**Work item:**
Retype precisely the section of the data that starts at the line containing "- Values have" and runs to its final line, ends included.
- - - - - - -
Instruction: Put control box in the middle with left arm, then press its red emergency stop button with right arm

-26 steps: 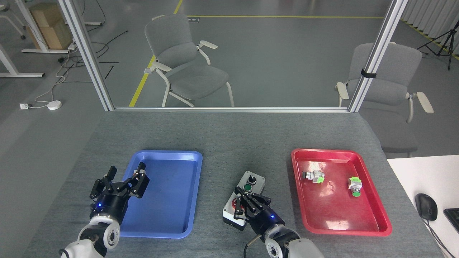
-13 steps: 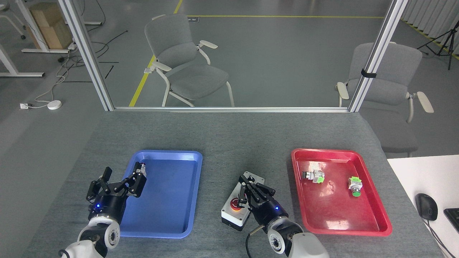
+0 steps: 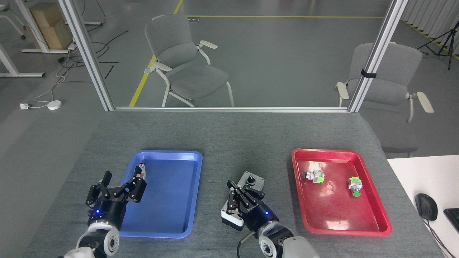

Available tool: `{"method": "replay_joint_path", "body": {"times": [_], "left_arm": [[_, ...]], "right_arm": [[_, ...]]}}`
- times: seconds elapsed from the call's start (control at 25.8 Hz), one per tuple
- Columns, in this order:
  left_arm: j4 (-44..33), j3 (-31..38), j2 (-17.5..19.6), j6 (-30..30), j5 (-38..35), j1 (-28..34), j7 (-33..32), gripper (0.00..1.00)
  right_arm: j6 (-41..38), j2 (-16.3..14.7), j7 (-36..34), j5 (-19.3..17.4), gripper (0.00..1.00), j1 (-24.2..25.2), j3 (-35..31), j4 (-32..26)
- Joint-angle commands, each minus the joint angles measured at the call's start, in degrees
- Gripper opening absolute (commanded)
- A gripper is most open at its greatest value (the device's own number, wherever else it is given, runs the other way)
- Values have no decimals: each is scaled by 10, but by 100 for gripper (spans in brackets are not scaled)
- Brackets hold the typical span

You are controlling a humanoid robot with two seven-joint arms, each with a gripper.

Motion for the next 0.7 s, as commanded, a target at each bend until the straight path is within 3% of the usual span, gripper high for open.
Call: {"method": "replay_joint_path", "body": {"times": [0.0,0.31,0.58,0.62,0.66], "left_arm": [[-8,-4,-3,-1,-1,21,-1,99],[-4,-18,-3,-1,0,23,-2,99],[-4,-17,-9,0,9,23,-2,99],[-4,-17,-9,0,9,23,-2,99],[-4,-17,-9,0,9,23,-2,99]], "right_arm": [[1,1,4,0,0,1,8,24],[1,1,4,0,0,1,9,65],[2,5,-5,-7,0,-5,0,48],[3,12,-10,-8,6,-8,-2,33],[7,13,-24,-8,30,-9,-14,13]]}}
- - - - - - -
**Solution for this exercise:**
- Values have no decimals: each is scaled by 10, but by 100 for gripper (spans in brackets are not scaled)
- Brackets hold the typical span

You are controlling a humanoid robot with two seven-joint arms, each with a gripper.

Motion for the next 0.7 s, as commanded, a target at each bend until the straight path is within 3% of the usual span, gripper high for open.
Call: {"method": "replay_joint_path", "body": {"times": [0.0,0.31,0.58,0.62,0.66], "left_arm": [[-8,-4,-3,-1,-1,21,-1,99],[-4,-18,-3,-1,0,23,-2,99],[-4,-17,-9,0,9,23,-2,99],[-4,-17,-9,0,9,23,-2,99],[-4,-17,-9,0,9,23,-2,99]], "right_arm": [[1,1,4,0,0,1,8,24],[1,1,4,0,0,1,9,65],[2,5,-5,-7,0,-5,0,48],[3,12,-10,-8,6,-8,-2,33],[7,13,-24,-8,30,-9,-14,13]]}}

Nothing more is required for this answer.